■ **WHAT THE EXERCISE ASKS**:
Write the full listing out again, word for word, but omit the pictures.

■ **PROVIDED DATA**:
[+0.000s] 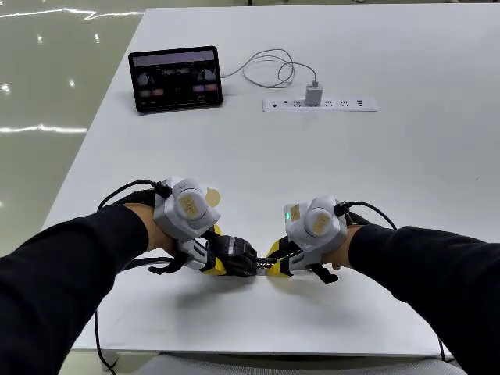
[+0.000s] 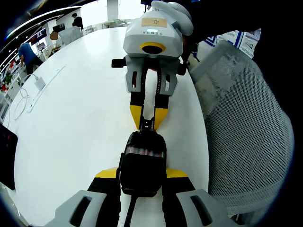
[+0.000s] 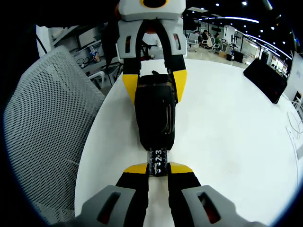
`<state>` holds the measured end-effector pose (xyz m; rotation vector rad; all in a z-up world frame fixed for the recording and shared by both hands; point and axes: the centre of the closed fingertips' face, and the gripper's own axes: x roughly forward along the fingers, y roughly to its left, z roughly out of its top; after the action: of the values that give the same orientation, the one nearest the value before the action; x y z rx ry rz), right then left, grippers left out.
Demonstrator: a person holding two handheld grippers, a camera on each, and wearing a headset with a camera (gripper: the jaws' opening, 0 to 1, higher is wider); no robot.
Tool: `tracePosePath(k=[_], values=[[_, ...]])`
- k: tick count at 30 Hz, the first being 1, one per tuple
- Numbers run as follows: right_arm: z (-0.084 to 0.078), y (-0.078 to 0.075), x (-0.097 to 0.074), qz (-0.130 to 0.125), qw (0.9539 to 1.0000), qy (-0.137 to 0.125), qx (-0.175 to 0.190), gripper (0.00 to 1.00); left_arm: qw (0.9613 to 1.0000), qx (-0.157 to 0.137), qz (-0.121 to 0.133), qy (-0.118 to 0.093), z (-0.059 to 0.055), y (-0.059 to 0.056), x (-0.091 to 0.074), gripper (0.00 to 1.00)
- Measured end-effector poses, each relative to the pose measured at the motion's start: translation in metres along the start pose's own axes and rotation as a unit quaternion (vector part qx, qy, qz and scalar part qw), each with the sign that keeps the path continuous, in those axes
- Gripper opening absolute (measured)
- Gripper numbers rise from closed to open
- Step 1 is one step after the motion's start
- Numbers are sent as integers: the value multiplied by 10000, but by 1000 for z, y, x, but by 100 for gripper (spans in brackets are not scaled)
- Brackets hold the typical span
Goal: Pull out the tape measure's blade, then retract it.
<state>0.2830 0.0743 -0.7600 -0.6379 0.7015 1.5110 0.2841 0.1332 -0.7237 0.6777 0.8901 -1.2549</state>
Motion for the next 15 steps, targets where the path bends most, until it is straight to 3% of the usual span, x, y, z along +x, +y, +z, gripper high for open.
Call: tracePosePath(k=[5, 6, 7, 15], values=[[-1, 0, -1, -4, 10000, 2, -7, 10, 10000, -61, -14, 25, -2, -1, 0, 28], [-2, -1, -2, -33, 10000, 3, -13, 10, 9999, 145, -20, 51, -3, -1, 0, 28], [-3, -1, -2, -31, 10000, 19, 3, 10, 10000, 5, -24, 59, -4, -3, -1, 28], [-5, -2, -4, -31, 10000, 47, 24, 10, 9999, 100, 44, 8, -3, -1, -1, 27]])
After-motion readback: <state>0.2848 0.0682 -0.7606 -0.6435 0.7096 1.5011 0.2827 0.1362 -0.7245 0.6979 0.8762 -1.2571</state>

■ **ANSWER TO THIS TASK**:
[+0.000s] 
[+0.000s] 
[+0.000s] 
`<state>` holds the measured end-effector pose (xyz m; rotation vector rad; all in a z-up world frame fixed for the recording and shared by both hands; point and axes: the centre of the closed fingertips' face, and the gripper's own axes: x roughly forward along the fingers, y roughly to its left, z roughly out of its top; after the action: of the values that give the same orientation, the one nearest the value before the action; x y z rx ry rz), right then left, grippers left out.
Demonstrator: a person holding two handheld grippers, a camera on each, and wearing a headset with a camera (gripper: the jaws' opening, 0 to 1, higher is wider); no robot.
Tool: `tracePosePath(k=[_], values=[[_, ...]])`
- k: tick count at 30 Hz, the first being 1, one per tuple
- Numbers run as follows: right_arm: z (-0.084 to 0.078), y (-0.078 to 0.075), x (-0.097 to 0.074), qz (-0.130 to 0.125), qw (0.9539 to 1.0000), qy (-0.137 to 0.125), qx (-0.175 to 0.190), gripper (0.00 to 1.00); left_arm: qw (0.9613 to 1.0000), qx (-0.157 to 0.137), qz (-0.121 to 0.133), qy (-0.118 to 0.093), z (-0.059 to 0.055), y (-0.059 to 0.056), x (-0.091 to 0.074), gripper (0.00 to 1.00)
- Measured end-effector poses, each relative to the pose measured at the motion's start: translation in metres along the start pose's own axes and rotation as a unit quaternion (vector part qx, qy, qz and scalar part qw), each with the sign that keeps the path continuous, in those axes
- Gripper opening absolute (measured)
- Gripper numbers rise from closed to open
- Step 1 is one step after the motion's start
- Numbers are sent as integers: the value multiplied by 10000, but by 1000 for z, y, x, but by 100 for gripper (spans in brackets are not scaled)
- Brackets hold the typical span
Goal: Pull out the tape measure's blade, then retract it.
<state>0.2830 0.0743 -0.7600 -0.6379 0.7015 1.5110 0.2841 0.1332 -0.7237 0.6777 0.8901 -1.2549</state>
Motion for the next 15 steps, targets where the path bends most, until it is straight to 3% of the usual span, x, y, z along +x, +y, +z, gripper high for open.
Call: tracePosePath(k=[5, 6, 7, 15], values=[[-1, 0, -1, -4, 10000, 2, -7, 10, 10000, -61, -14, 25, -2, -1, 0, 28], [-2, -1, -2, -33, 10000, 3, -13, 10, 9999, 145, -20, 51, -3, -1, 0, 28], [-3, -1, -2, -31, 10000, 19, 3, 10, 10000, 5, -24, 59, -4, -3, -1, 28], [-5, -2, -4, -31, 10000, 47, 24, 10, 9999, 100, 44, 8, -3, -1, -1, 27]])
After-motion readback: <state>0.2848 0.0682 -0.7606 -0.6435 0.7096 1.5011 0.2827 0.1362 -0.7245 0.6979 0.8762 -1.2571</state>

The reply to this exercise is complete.